• _Required work_: With both ends included, repeat exactly the lines of the entries below from the one containing "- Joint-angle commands" down to the one containing "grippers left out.", and no others.

Start of Block

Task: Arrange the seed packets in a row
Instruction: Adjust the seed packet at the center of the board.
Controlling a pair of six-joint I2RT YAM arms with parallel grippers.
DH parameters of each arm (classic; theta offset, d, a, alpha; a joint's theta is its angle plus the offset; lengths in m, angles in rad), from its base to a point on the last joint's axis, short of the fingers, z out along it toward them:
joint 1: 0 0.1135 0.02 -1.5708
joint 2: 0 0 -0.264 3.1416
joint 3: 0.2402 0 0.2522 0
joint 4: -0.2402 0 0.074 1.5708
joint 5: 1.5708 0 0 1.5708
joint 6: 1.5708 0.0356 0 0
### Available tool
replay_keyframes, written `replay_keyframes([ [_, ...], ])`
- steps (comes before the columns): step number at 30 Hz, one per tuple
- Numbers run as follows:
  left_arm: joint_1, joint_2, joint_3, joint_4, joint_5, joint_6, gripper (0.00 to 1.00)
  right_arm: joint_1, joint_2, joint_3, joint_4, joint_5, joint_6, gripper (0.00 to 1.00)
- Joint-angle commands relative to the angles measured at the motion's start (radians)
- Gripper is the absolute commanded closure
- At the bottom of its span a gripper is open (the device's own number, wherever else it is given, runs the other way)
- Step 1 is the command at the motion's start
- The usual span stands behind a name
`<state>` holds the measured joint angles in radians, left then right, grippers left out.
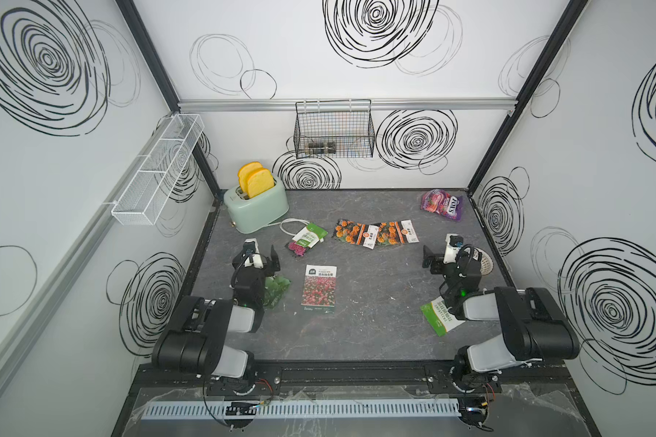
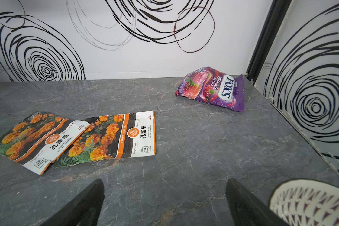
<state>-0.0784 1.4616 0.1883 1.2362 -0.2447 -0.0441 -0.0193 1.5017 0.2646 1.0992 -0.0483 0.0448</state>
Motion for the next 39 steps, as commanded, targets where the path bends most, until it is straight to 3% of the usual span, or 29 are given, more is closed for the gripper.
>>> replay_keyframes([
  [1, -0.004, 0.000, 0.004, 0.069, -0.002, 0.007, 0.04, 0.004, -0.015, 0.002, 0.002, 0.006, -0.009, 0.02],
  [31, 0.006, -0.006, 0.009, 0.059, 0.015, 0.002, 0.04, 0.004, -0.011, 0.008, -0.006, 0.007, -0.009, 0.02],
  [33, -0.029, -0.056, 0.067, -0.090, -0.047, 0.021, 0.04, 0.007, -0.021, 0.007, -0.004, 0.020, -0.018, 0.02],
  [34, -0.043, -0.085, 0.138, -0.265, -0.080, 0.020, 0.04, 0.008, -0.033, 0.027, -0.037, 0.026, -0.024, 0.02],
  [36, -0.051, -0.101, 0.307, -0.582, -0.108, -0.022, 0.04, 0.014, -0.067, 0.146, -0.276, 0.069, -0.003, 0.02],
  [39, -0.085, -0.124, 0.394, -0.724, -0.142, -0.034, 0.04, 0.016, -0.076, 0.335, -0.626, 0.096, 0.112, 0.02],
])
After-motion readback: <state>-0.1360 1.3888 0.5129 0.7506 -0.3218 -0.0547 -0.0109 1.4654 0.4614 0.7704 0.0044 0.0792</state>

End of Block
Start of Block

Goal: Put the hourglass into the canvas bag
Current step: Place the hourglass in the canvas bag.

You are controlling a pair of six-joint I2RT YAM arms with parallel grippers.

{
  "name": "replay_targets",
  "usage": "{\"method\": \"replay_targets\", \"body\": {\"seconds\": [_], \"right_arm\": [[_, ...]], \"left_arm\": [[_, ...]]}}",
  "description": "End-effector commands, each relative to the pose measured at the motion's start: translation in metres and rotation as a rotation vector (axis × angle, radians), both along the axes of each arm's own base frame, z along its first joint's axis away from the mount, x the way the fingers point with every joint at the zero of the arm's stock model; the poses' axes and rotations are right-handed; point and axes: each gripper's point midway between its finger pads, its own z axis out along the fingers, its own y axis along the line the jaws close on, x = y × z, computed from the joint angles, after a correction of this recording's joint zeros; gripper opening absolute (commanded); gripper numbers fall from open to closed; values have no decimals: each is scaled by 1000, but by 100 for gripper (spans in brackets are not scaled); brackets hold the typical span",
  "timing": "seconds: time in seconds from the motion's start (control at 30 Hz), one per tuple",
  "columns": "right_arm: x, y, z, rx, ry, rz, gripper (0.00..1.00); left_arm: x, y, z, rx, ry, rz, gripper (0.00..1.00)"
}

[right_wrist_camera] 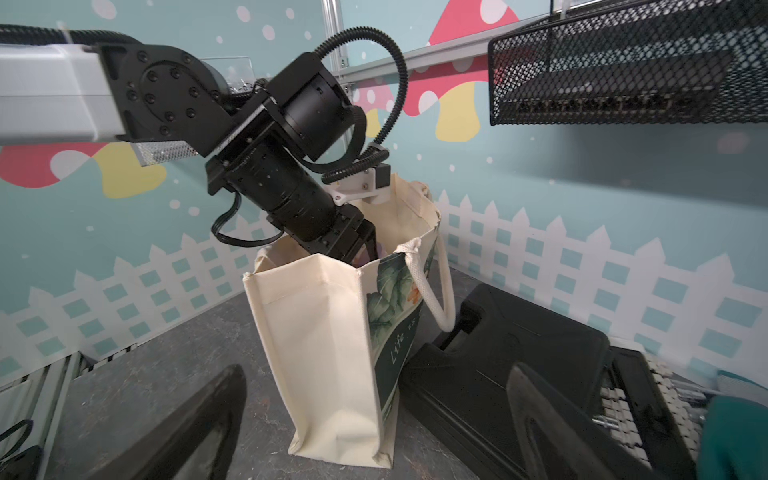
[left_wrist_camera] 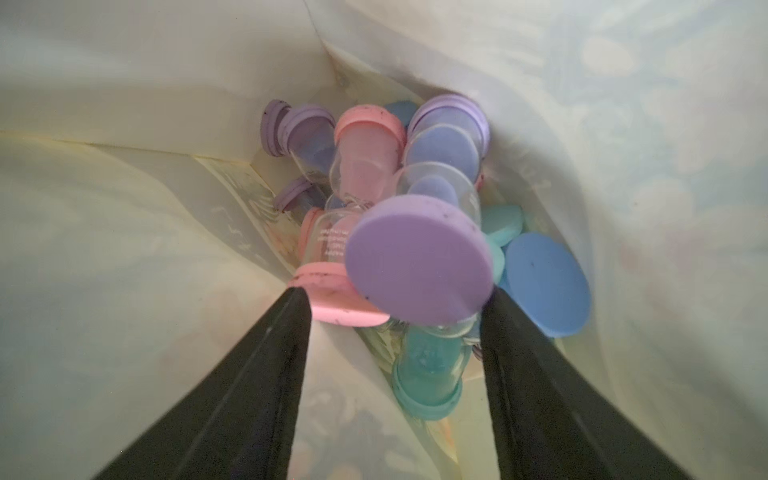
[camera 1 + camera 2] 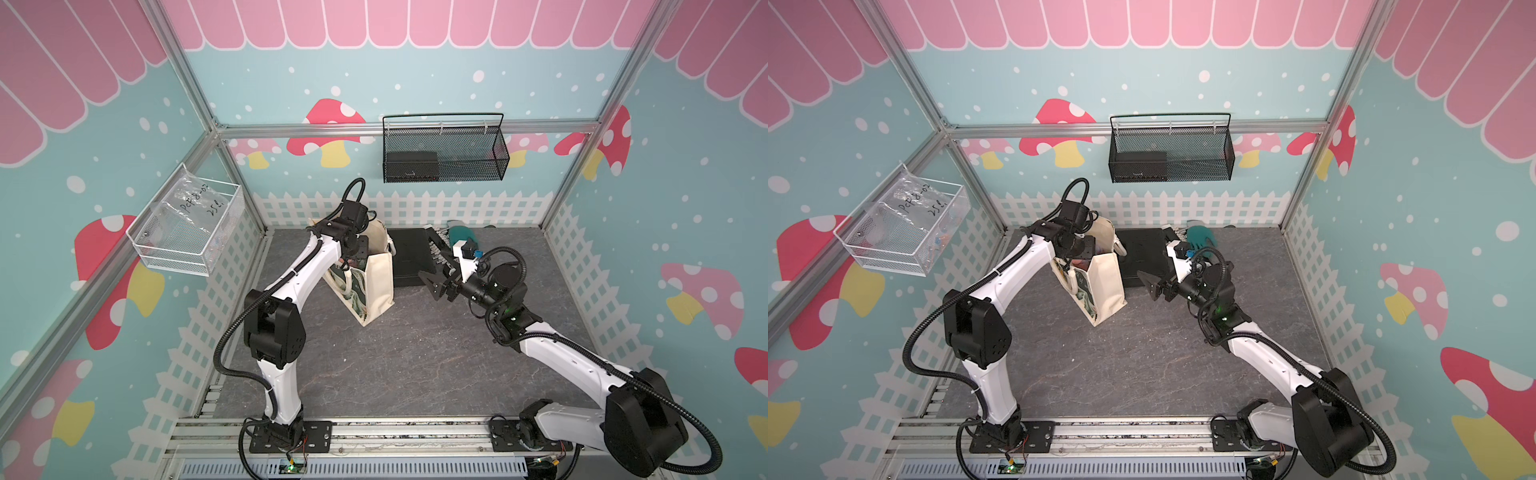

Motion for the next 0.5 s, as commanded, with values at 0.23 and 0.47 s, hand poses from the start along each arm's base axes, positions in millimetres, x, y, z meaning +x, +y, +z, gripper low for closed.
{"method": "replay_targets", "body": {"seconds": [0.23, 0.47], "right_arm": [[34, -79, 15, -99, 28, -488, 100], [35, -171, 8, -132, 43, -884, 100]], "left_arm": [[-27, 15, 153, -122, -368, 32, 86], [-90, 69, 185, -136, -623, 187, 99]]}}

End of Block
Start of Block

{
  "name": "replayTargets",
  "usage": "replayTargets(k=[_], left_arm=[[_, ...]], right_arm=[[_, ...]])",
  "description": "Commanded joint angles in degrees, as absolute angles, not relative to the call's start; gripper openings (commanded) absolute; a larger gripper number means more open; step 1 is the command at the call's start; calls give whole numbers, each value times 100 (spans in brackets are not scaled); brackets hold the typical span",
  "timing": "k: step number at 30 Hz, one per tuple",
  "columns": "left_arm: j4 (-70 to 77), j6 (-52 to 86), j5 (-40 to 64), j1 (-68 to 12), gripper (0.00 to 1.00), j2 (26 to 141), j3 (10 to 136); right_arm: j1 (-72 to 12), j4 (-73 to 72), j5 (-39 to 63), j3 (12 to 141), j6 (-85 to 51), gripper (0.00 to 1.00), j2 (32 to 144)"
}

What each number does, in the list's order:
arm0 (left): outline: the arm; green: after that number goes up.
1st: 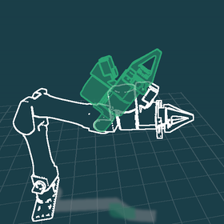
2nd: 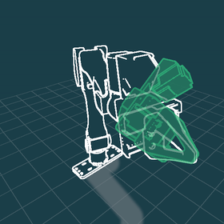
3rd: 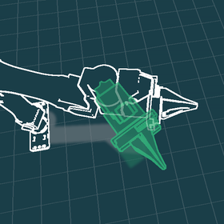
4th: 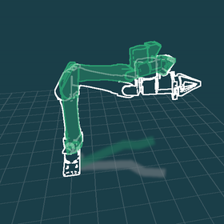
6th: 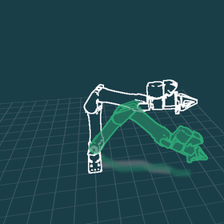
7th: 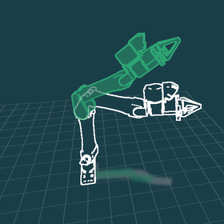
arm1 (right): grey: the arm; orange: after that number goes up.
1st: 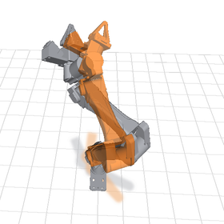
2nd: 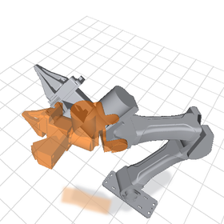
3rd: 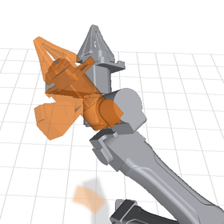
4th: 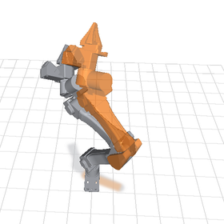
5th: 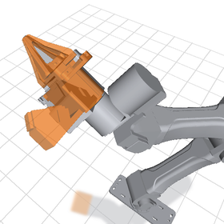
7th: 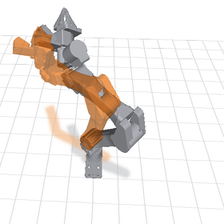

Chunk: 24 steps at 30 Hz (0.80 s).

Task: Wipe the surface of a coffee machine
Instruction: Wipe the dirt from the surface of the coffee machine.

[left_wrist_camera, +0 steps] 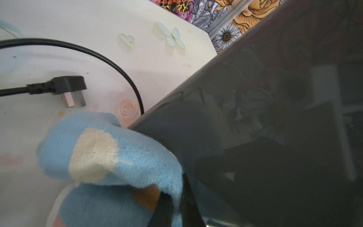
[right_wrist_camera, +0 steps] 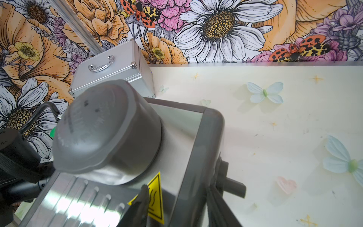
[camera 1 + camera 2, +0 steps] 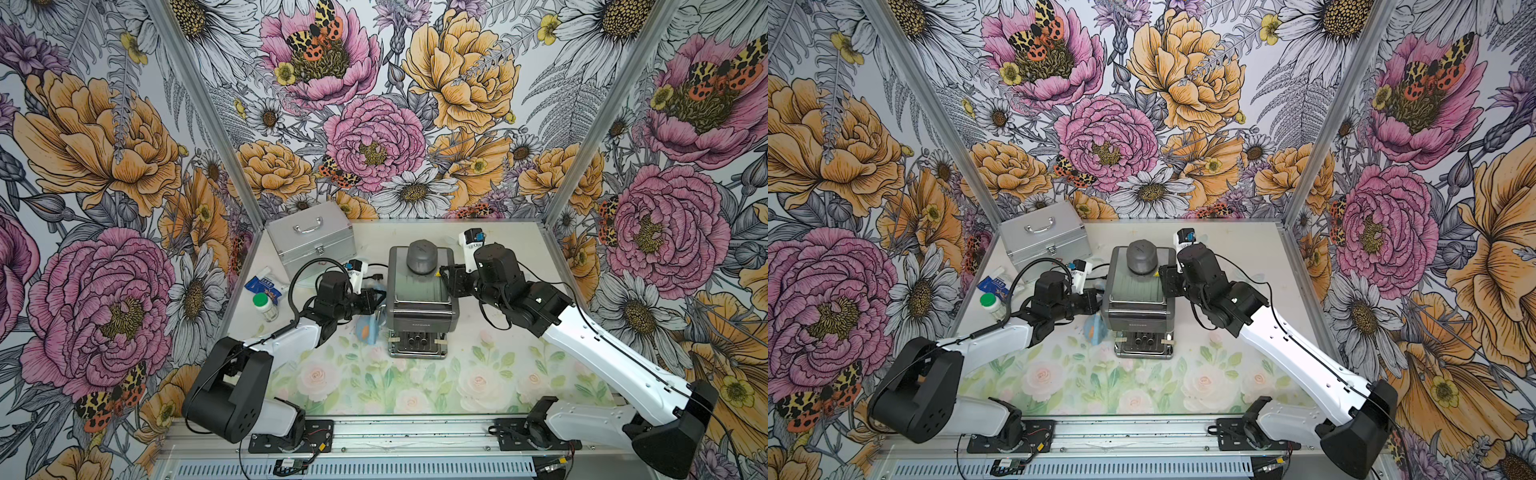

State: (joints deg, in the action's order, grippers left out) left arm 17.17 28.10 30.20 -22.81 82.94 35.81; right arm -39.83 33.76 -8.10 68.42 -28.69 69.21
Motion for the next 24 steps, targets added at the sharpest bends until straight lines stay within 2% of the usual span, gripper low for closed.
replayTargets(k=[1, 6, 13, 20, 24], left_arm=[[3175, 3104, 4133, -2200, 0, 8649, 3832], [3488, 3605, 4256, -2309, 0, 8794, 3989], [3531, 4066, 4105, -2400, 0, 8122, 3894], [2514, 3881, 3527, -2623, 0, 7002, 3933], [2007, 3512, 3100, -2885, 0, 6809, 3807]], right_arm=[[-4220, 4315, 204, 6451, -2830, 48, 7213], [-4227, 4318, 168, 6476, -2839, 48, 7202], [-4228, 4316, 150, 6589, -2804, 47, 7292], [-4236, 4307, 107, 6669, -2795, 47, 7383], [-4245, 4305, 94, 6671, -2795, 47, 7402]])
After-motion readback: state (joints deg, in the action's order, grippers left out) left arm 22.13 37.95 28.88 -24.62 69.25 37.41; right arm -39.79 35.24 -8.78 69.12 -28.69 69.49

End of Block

• _Worked solution_:
- Joint-angle commands relative to the angles measured at the motion's start (radians)
- Gripper is the absolute commanded closure
- At the bottom of its span a gripper is open (the device's own number, wherever else it is given, runs the other way)
- Step 1 is the command at the motion's start
- The usual span stands behind a name
`<state>` holds the measured joint angles in radians, left then right, grippers left out.

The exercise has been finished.